Если Вессон и был не Сорокой-Воровкой, а только его агентом, он тем не менее проявил осведомленность эксперта, разбирающегося в предметах искусства. Вынув из кармана ювелирную лупу, он брал в руки и внимательно осматривал один раритет за другим, в то время как я, тоже не ударив в грязь лицом, демонстрировал свои познания, рассуждая об изысканности эмалей или достоинствах портрета, выполненного гуашью.
Однако я зря себя утруждал. Вессон только спрашивал цену каждой вещи и хмыкал, прежде чем снова положить ее на стол и заняться следующей, которую подвергал столь же тщательному осмотру.
И только когда последняя фамильная реликвия была изучена, он заговорил.
– Цены слишком высоки, – сказал Вессон.
Я отвечал, как учил меня Холмс, когда мы с ним репетировали:
– Эти предметы уникальны. Вероятно, на аукционе за них удалось бы выручить гораздо больше, но мой клиент предпочитает продать их частным образом. Однако, быть может, он согласится снизить цены, если вы пожелаете купить всю коллекцию, а не отдельные предметы. Разумеется, я должен сначала с ним проконсультироваться, прежде чем мы сможем прийти к такому соглашению.

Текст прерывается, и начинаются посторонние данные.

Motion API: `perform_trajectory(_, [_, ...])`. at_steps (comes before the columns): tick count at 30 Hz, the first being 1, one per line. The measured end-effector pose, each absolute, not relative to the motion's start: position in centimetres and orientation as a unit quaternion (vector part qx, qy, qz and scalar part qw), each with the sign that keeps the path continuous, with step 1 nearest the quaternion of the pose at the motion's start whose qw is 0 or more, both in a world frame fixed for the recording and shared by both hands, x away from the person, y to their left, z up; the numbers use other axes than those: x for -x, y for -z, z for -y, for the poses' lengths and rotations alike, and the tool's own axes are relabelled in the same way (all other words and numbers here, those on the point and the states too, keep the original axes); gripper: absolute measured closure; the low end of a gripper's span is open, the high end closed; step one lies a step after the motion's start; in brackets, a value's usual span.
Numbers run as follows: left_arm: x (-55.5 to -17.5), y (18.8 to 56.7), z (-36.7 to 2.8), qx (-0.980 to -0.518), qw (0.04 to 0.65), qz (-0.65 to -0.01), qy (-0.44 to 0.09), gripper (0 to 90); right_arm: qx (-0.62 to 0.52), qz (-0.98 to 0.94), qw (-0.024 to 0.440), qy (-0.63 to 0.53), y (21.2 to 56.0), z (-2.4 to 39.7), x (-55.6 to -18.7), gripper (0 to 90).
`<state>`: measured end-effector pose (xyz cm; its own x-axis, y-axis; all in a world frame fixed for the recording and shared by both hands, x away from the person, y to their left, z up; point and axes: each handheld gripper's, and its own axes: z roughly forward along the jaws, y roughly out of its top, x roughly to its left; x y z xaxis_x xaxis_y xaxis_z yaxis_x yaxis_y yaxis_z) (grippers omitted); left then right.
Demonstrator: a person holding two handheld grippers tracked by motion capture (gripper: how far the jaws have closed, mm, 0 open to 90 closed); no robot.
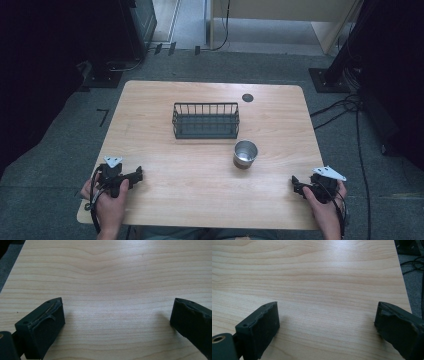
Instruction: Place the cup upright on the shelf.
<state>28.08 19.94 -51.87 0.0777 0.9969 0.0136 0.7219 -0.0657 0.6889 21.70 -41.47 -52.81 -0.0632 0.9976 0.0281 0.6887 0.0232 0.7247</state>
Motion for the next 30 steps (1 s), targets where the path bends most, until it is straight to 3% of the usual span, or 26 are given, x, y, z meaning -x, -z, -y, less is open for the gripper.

Уверенный, что это предложение будет принято, я начал заворачивать вещи, одну за другой, намереваясь снова уложить их в сафьяновую шкатулку. И вдруг Вессон протянул худую руку и схватил меня за запястье, когда я взял миниатюру работы Сэмюэля Купера, портрет молодой леди.
– Только не эту, – сказал он резко. – Эту я беру. Полагаю, вам желательно, чтобы я расплатился наличными?
И с этими словами он достал бумажник, раскрыл его и стал отсчитывать банкноты. Затем, пока я в ужасе наблюдал за ним, Вессон быстро завернул миниатюру в вату и бумагу.
Холмс не подготовил меня к такому повороту событий, и когда миниатюра исчезла в кармане пальто Вессона, я не мог придумать, что бы такое сказать. Да мне и не дали подобной возможности. Поспешно поднявшись на ноги, Вессон направился к дверям, бросив через плечо:
– Скажите своему клиенту, что я снова ему напишу.
В следующую минуту за ним закрылась дверь.
Вряд ли будет преувеличением сказать, что я лишился дара речи. Несколько минут я стоял, не в силах сдвинуться с места. Я знал, что теперь дело не поправить. Вессон ушел, а вместе с ним исчезла бесценная фамильная вещь, которая передавалась в семье Бедминстер из поколения в поколение.
Холмс мне доверился, а я его подвел.
С тяжелым сердцем я упаковал оставшиеся сокровища и доехал в кэбе до Бейкер-стрит. Там я в одиночестве долго сидел у камина, бесконечно размышляя о том, что же скажу Холмсу, когда он вернется.